As far as decision-making ability, Gore is way ahead. He has a command of the fact that is so awesome that it often exceeds his own advisors. Bush pales by comparison. He ducked questions in the 3rd debate. He doesn't know what affirmative action is. How can he make a decision on something he doesn't understand. By relying on experts? Bad idea. Colin Powell, a key Bush advisor, is well known for advising people not to trust experts. Don't be buffaloed by experts and elites.  Experts often possess more data than judgment. (Lesson #3 from Powell's "A leadership primer" presentation.

As far as position on the issues, that's a matter of personal taste. For me, I agree with all of Gore's positions on every single issue, bar none. I've never been in such alignment with any candidate ever.

As far as experience, Gore is way ahead. Bush has no Washington experience whatsoever. Zero. He has no foreign policy expertise (other than patrolling the Mexican border). And only about 200 people report to the Texas governor, so not much management experience there. And the Texas legislature only meets every other year, and even then only for 140 days.
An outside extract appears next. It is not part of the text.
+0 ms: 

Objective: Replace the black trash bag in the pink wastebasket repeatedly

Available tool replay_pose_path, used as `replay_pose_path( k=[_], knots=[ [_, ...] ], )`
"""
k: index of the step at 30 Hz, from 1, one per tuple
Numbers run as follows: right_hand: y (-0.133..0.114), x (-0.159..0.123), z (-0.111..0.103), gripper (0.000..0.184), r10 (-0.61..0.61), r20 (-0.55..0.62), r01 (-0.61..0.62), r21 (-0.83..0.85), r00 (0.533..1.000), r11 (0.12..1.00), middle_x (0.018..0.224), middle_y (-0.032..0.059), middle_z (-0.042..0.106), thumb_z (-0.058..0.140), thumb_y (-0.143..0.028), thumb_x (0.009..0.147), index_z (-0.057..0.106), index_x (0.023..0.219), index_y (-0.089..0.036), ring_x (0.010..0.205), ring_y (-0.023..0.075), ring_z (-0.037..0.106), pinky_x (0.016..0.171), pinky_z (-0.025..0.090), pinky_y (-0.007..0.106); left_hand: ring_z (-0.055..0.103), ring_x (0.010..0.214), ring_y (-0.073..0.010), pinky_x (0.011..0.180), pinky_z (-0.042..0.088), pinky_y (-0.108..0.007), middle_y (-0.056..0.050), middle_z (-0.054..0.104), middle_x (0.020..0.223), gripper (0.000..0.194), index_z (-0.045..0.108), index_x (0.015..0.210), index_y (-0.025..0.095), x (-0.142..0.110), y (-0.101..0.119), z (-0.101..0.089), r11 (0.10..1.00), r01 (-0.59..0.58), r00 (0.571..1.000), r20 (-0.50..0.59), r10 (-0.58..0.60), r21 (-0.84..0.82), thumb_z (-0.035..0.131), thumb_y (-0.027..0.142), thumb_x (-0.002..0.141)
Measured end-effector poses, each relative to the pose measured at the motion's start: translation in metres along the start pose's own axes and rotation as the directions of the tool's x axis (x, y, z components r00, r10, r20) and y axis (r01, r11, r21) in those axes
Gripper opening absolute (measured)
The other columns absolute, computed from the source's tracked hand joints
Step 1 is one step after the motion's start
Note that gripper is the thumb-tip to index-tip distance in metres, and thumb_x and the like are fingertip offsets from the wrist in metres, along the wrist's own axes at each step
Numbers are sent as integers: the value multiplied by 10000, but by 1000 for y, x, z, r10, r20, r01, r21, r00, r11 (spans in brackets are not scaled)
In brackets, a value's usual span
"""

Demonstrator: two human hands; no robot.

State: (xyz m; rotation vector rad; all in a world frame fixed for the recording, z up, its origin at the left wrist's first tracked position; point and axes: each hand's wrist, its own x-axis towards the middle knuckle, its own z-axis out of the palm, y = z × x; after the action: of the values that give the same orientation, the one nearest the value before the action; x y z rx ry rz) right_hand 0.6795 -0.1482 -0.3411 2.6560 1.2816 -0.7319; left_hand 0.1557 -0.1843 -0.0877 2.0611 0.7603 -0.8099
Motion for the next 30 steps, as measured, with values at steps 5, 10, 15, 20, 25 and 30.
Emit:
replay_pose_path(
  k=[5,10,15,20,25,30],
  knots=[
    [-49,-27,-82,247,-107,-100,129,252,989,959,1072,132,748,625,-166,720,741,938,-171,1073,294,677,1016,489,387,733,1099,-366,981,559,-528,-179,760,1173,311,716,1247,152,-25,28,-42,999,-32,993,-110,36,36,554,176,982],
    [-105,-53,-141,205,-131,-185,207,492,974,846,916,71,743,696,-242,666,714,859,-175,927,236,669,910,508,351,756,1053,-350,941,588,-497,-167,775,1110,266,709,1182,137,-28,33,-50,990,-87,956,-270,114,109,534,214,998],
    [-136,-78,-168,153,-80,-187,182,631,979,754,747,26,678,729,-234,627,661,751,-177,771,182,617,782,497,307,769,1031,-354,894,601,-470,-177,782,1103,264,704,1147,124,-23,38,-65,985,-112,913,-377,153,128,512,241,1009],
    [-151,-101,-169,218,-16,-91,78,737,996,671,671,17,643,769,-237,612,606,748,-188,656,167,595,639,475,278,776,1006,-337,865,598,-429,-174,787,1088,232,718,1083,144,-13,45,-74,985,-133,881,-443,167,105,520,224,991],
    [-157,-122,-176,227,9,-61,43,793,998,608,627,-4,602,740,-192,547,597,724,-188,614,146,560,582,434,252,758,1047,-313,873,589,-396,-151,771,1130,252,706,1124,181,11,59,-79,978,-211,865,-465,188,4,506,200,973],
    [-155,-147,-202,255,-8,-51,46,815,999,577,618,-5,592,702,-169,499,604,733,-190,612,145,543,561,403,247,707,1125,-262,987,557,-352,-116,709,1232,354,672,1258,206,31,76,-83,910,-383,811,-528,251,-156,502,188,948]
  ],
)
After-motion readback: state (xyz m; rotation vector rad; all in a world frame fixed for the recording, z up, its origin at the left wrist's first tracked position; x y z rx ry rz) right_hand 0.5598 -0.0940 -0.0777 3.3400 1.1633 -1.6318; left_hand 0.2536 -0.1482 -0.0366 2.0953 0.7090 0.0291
As far as overall ability, it's not even close. Gore is so much smarter and more capable. I could tell that on my first question to both candidates. Bush spewed out the Republican party line on my first question to him. On my first question to Gore, he talked for 10 minutes about his vision and clearly demonstrated to me his deep understanding of the most complex issues. I don't think you'll find anyone who thinks Bush is smarter than Gore. 

As far as trust, Gore has been caught in making statements that are not true such as details on anecdotes. Bush's exaggerations are more material. In the 3rd debate, Bush claimed he had brought Republicans and Democrats together to enact the Texas version of a patients bill of rights. Not true. The first year the Texas Legislature passed a patients bill of rights, Bush vetoed it. The next year, he did nothing to support the bill, even opposed several provisions -- and finally let the bill become law without his signature. His belated claim of fathership for the measure is just another Texan tall tale. And Bush has a tax cut as the primary issue of his campaign. Yet his operatives were urging Congress not to pass the legislation until after Bush gets elected. Bush is more interested in getting your vote than in achieving his agenda. And as governor of Texas, he ran on only 4 issues and did a mediocre to poor job on 3 of them, and a decent job on education where he inherited a vibrant reform movement and built on it, but still left it underfunded. Education is the jewel in his crown yet Texas ranks dead last of all 50 states in spending for teacher's salaries. And as Intel CEO Craig Barrett will tell you, teacher salaries are critical to meaningful education reform. So, no, I don't trust him to get things done. Not at all.

And finally I should mention likeability since a lot of people think Bush is more likeable than Gore. Likeability is not a leadership trait. In fact, in general it's a bad sign. As Colin Powell teaches us in Lesson 1:

Good leadership involves responsibility to the welfare of the group, which
means that some people will get angry at your actions and decisions.  It's
inevitable, if you're honorable.  Trying to get everyone to like you is a sign
of mediocrity: you'll avoid the tough decisions, you'll avoid confronting the
people who need to be confronted, and you'll avoid offering differential
rewards based on differential performance because some people might
get upset.  Ironically, by procrastinating on the difficult choices, by trying
not to get anyone mad, and by treating everyone equally "nicely" regardless
of their contributions, you'll simply ensure that the only people you'll wind
up angering are the most creative and productive people in the organization.

What's important is that a leader commands respect. Bush doesn't command my respect. Gore has my respect.